§ **PROBLEM DESCRIPTION**: The answer must be every line below that holds the word "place".

§ **RECORDED DATA**:

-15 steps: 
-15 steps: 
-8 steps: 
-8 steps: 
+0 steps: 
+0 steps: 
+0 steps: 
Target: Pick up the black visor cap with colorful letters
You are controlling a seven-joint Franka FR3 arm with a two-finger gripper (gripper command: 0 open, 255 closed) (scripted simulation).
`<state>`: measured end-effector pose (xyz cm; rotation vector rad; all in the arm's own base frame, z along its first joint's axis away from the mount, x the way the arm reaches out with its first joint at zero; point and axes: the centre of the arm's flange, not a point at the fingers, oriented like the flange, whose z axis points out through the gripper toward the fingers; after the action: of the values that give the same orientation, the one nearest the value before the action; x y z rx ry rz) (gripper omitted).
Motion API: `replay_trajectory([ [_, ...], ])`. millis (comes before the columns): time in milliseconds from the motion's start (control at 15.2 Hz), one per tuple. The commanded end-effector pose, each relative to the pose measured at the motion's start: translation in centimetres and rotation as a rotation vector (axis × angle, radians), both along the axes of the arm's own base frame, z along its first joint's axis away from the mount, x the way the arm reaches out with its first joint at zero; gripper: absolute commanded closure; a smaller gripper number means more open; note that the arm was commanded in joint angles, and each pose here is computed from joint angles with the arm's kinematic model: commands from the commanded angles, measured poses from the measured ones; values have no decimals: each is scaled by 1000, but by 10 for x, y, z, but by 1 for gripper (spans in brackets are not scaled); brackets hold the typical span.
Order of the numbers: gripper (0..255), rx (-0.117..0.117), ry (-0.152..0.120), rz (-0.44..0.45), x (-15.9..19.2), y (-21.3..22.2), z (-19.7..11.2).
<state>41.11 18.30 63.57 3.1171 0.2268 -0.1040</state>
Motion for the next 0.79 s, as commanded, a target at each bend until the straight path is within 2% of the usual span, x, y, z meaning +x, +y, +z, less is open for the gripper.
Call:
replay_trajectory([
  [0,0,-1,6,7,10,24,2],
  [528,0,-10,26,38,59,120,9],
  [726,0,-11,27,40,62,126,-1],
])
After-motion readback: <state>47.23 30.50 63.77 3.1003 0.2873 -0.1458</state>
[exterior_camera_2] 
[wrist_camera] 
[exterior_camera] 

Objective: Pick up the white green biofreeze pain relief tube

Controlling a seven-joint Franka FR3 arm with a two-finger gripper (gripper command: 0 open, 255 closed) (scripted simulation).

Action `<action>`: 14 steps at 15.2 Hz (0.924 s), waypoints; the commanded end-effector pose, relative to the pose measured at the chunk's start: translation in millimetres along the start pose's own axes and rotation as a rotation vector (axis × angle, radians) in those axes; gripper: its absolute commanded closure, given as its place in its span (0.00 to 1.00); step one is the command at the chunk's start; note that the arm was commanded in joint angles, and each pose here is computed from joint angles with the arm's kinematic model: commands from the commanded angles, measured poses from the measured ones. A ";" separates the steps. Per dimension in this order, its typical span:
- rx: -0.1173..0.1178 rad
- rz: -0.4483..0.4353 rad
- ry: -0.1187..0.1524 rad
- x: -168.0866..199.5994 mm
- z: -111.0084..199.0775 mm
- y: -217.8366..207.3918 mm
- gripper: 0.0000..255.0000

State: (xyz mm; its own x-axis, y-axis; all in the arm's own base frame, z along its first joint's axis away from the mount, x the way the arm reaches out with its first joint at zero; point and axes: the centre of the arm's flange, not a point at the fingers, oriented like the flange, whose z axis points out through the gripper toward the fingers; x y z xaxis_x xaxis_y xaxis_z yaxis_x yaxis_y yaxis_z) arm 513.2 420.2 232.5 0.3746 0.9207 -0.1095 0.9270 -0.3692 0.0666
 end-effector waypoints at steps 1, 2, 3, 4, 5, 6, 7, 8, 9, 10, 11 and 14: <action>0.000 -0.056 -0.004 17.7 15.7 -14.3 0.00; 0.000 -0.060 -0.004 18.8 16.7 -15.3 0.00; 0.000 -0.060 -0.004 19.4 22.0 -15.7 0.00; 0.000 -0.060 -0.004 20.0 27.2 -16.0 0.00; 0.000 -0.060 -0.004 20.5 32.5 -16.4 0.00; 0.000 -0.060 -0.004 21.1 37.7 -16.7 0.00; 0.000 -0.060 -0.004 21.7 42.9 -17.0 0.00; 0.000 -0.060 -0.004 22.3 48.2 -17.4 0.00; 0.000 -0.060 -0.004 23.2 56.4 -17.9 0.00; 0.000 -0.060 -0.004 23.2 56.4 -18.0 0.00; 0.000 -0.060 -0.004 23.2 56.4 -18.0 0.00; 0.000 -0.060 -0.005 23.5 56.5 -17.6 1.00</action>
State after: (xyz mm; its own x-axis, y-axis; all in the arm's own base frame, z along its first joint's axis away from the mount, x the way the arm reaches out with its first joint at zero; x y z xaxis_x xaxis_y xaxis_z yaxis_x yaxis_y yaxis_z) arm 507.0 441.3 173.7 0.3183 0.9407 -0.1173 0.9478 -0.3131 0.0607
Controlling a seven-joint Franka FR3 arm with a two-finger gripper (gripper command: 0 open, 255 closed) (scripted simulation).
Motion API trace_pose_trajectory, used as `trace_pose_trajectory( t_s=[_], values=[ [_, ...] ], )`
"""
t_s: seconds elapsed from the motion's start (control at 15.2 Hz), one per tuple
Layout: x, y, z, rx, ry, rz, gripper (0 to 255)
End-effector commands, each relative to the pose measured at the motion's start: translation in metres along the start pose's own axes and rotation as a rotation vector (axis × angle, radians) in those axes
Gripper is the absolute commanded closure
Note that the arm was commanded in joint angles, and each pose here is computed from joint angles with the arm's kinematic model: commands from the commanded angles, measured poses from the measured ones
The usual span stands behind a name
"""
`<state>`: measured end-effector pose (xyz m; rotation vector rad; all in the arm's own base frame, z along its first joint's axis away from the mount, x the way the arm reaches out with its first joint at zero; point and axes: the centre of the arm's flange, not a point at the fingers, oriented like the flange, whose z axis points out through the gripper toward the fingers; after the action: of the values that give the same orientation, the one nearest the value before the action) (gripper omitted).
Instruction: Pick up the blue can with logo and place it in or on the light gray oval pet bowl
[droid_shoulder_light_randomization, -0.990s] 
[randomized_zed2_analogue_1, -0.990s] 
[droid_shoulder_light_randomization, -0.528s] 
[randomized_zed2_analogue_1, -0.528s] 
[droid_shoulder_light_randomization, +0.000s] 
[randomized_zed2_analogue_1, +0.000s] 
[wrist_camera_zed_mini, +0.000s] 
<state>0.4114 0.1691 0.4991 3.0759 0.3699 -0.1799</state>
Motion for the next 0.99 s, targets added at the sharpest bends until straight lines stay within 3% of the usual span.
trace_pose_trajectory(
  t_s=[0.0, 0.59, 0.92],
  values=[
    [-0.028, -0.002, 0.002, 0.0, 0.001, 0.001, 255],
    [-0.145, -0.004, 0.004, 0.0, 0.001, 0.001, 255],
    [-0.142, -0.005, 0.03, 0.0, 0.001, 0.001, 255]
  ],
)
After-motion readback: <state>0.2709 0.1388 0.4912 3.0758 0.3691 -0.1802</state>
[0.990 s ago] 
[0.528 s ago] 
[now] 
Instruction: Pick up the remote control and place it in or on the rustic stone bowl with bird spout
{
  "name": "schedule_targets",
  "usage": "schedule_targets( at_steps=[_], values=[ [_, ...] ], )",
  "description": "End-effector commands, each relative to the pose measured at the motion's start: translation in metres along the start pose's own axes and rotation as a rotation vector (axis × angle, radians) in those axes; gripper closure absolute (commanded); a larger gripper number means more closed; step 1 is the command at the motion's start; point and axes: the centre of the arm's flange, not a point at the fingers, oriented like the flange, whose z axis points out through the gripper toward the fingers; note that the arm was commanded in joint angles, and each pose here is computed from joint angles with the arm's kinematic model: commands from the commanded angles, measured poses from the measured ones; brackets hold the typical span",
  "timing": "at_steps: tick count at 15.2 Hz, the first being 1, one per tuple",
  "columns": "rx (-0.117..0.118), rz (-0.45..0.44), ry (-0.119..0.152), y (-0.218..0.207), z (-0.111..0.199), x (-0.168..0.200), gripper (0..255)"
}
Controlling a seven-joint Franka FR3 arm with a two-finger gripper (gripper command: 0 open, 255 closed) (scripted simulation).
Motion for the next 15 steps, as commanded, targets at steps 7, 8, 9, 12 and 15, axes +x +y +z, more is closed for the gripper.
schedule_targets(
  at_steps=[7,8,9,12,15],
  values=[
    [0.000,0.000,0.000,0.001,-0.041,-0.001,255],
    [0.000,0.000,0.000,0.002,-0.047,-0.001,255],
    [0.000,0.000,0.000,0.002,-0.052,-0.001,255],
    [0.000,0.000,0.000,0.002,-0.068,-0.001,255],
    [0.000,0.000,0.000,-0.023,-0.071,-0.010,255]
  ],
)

§ **RESULT**:
Action `<action>`: 14 steps at 15.2 Hz (0.924 s), waypoints; the commanded end-effector pose, relative to the pose measured at the chunk's start: translation in millimetres along the start pose's own axes and rotation as a rotation vector (axis × angle, radians) in those axes; gripper: its absolute commanded closure, given as its place in its span (0.00 to 1.00); step one is the command at the chunk's start; note that the arm was commanded in joint angles, and each pose here is computed from joint angles with the arm's kinematic model: commands from the commanded angles, measured poses from the measured ones. A ";" separates the steps. Per dimension in this order, its typical span:
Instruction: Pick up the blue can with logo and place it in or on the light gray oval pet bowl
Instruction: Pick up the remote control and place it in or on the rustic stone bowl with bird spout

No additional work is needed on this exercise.